This check ensures that the token cannot successfully be attached
to an email destined to a different address.
The recipient then connects to the sender's AS, which
(2) checks that the authentication token is unused and (3) verifies
the token's signature, as the AS knows the sender's public
key PKS. If an authentication token has been previously redeemed
or the signature fails verification, the token check fails.3
Thus, authentication tokens serve two purposes. First, they allow
recipients to reject forged sender addresses. Second, they prevent
an adversary from making arbitrary FoF queries to the AS by
replaying a previously redeemed token. Restricting FoF queries
prevents the adversary from learning who has attested to the sender.
To verify that the authentication token is unused, the AS caches
previously used tokens. To bound the size of this cache, the
authentication token contains a timestamp. The AS only keeps
tokens whose corresponding timestamps (times of issuance) are
more recent than t seconds in the past. A reasonable value for t
might be one week. Expiring authentication tokens based on timestamps
assumes loosely synchronized clocks.
Because the recipient contacts the sender's AS to verify the
authentication token, the recipient need not know the sender's public
key. This method of verification assumes, however, that an adversary
cannot perform a man-in-the-middle attack (see
Section 3.7).
Performing a
man-in-the-middle attack in the wide-area network is non-trivial, and
is far more work than a typical spammer would have the resources to
perform for each email. Furthermore, successfully tricking the
recipient into believing an invalid authentication token is valid
results in, at worst, accepting a spam email into a user's inbox
(i.e., a false negative).
3.5 Revocation
If a user's secret key is compromised or lost, authentication tokens
and attestations signed by that key should be revoked. Once a user
discovers that his key has been compromised, he uploads a new public
key to his Attestation Server. From that point forward, the AS simply
stops accepting authentication tokens signed with the old key.
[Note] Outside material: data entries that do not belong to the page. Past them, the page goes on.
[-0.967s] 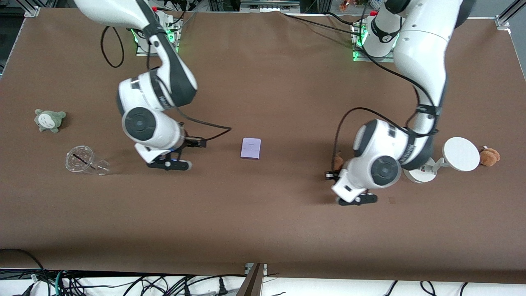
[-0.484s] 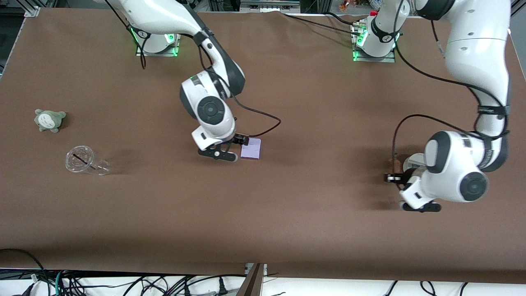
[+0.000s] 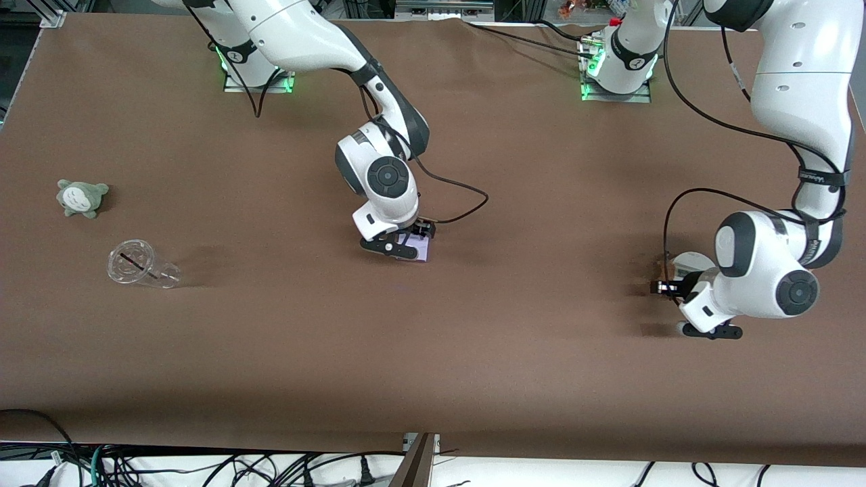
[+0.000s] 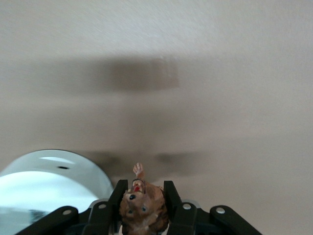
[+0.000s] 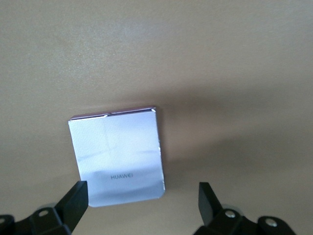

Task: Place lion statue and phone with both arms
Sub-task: 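Carry the lion toward the lamp while the right gripper grasps the box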

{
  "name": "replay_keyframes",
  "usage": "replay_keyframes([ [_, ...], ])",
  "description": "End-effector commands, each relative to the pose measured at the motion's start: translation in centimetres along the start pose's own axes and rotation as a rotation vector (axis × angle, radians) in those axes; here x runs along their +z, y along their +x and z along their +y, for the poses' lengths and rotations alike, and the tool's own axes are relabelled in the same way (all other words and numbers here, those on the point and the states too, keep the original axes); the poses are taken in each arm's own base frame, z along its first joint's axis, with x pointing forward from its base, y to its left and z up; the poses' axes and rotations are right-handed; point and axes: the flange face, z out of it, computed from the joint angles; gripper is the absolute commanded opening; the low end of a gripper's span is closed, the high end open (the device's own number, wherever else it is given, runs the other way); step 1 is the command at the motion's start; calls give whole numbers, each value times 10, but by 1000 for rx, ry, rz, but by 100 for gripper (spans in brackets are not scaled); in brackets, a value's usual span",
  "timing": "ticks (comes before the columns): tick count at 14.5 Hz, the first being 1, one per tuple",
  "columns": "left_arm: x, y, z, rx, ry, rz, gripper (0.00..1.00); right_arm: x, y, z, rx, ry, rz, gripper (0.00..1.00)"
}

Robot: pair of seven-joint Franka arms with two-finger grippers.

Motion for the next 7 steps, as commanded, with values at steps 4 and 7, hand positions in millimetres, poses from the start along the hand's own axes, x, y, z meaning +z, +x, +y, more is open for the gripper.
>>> replay_keyframes([
  [4,-1,-7,18,-29,8,7,0,18,-15,-18,27,56,14,100],
  [7,9,-3,26,-21,2,22,0,25,-18,-20,11,49,10,100],
])
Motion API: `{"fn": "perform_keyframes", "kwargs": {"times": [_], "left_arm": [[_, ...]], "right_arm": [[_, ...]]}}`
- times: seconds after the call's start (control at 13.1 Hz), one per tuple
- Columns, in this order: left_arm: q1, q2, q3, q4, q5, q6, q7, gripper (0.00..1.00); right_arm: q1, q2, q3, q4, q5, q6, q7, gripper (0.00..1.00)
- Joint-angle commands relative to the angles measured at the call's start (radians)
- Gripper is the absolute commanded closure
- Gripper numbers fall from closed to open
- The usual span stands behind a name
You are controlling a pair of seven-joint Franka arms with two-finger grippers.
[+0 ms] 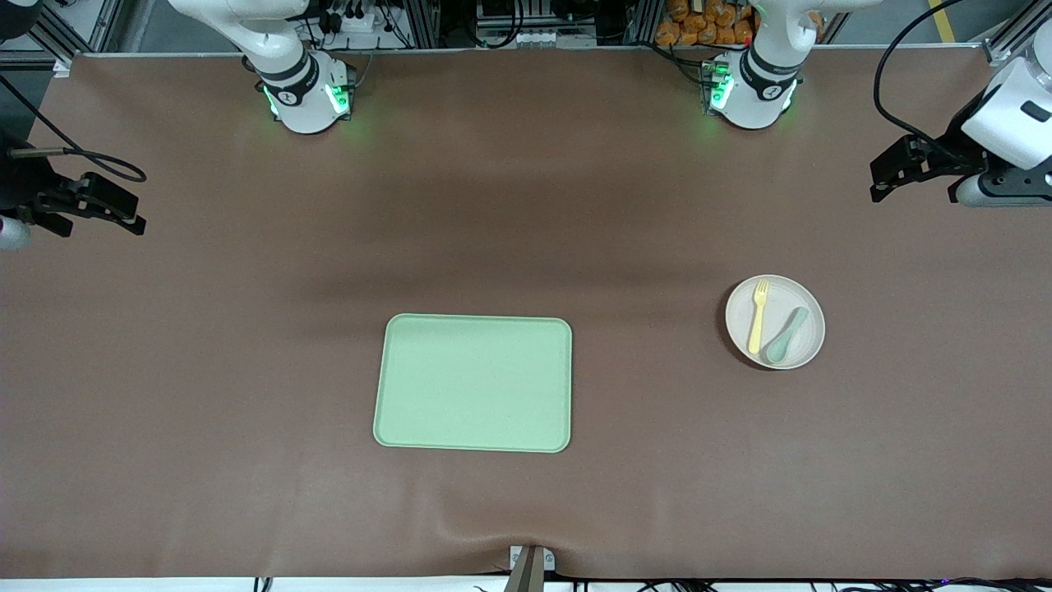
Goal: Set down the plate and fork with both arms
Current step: 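Reach the left gripper down toward the rim of the white plate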
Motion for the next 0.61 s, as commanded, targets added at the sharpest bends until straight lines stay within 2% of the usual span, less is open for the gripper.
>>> {"fn": "perform_keyframes", "kwargs": {"times": [0.0,0.31,0.53], "left_arm": [[-0.016,0.000,0.008,0.003,0.028,0.006,-0.002,0.00],[0.002,0.029,0.008,0.012,0.021,0.000,0.009,0.00],[0.030,0.128,0.007,0.001,0.012,0.000,0.007,0.00]], "right_arm": [[-0.019,0.000,0.009,0.005,0.017,-0.010,0.007,0.00],[-0.018,0.000,0.009,0.005,0.017,-0.010,0.007,0.00],[-0.018,0.000,0.009,0.005,0.021,-0.010,0.007,0.00]]}}
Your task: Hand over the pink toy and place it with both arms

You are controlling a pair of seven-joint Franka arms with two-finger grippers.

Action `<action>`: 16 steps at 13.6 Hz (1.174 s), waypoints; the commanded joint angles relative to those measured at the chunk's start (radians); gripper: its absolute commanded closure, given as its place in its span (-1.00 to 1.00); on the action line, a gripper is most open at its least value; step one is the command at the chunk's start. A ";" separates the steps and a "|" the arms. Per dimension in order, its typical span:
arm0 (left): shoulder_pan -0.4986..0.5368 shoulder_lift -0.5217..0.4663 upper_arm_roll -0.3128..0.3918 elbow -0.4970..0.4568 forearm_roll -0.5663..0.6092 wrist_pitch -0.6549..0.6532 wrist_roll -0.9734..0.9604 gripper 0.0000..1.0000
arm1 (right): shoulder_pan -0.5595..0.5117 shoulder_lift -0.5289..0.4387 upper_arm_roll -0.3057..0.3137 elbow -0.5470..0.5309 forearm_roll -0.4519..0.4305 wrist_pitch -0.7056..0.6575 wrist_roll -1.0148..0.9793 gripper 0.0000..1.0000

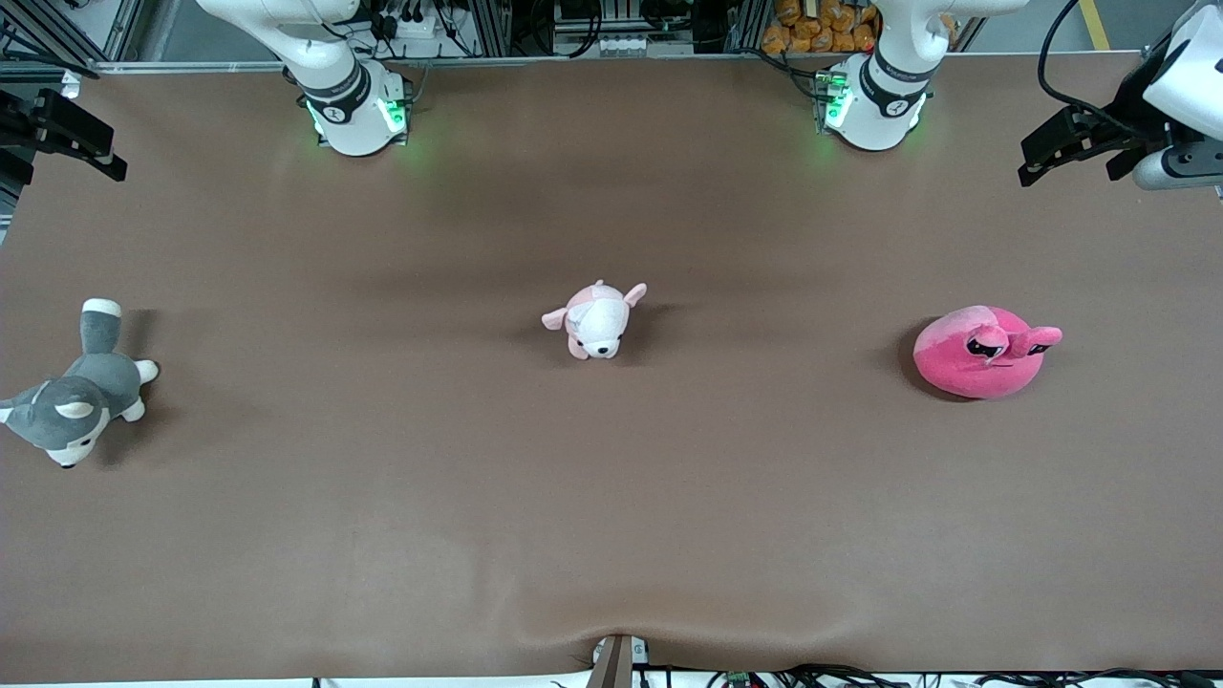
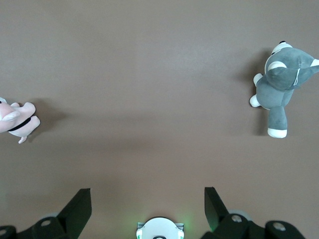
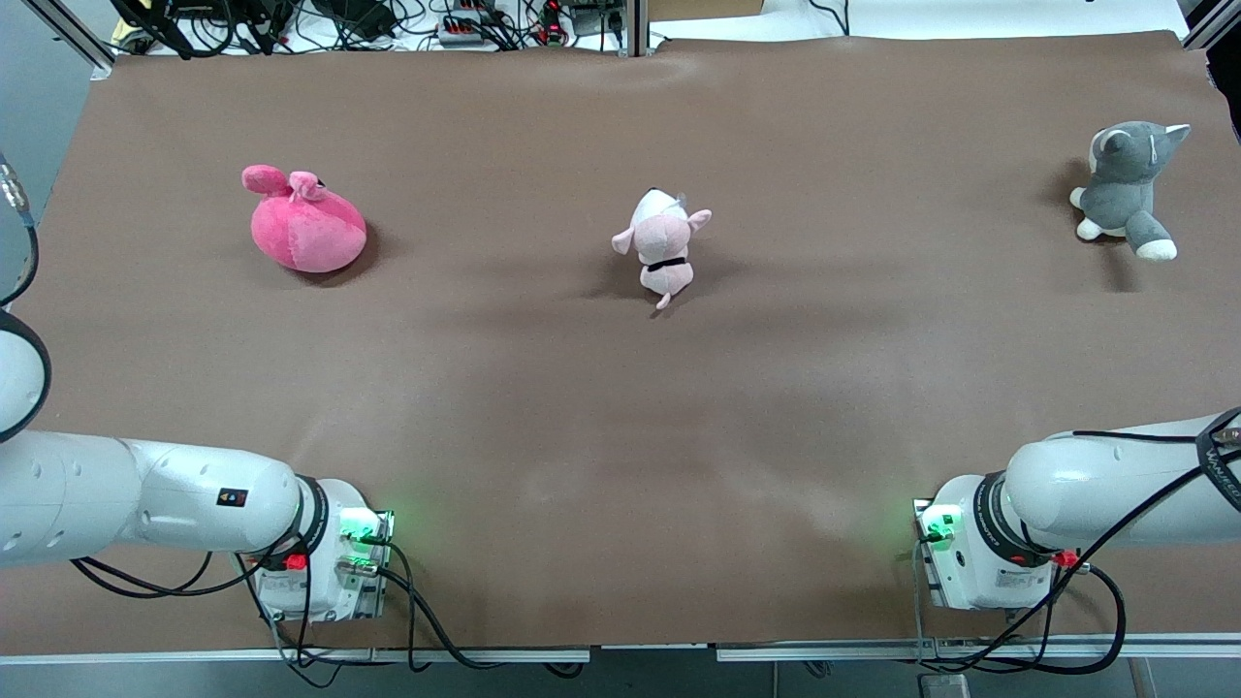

For attestations, there are two cases that Re: must handle.
First, when a recipient R's key is compromised, he should invalidate all attestations
R → * stored at its own AS; we call these local
attestations. When R uploads a new key to its AS, the AS
can simply remove these local attestations;
R can then re-issue the attestations as needed.
Second, R's friends must stop using R's attestations stored at
their Attestation Servers; we call these remote attestations.
Currently, Re: does not have a way to notify every one
of R's friends automatically that his attestations are now invalid.
Re: handles this case through expiration dates in attestations.
Two expiration dates are relevant: (1) The remote attestation
itself (signed by R) has an expiration date and after this date,
R's friends will stop using it.
(2) During an FoF query,
R's friends present these remote attestations to users who
have attested to R, and these users attempt to verify the signature
on the remote attestations using R's public key, which they stored when
attesting to R. These users will reject the remote attestation if
it is signed with an old, now invalid key.
For example, if user U holds U → R and PKR, U
will re-fetch the attestation and PKR once the attestation expires.
Until then, however, U might accept mail from one of R's friends,
or an adversary that
can generate any R → * using R's compromised key.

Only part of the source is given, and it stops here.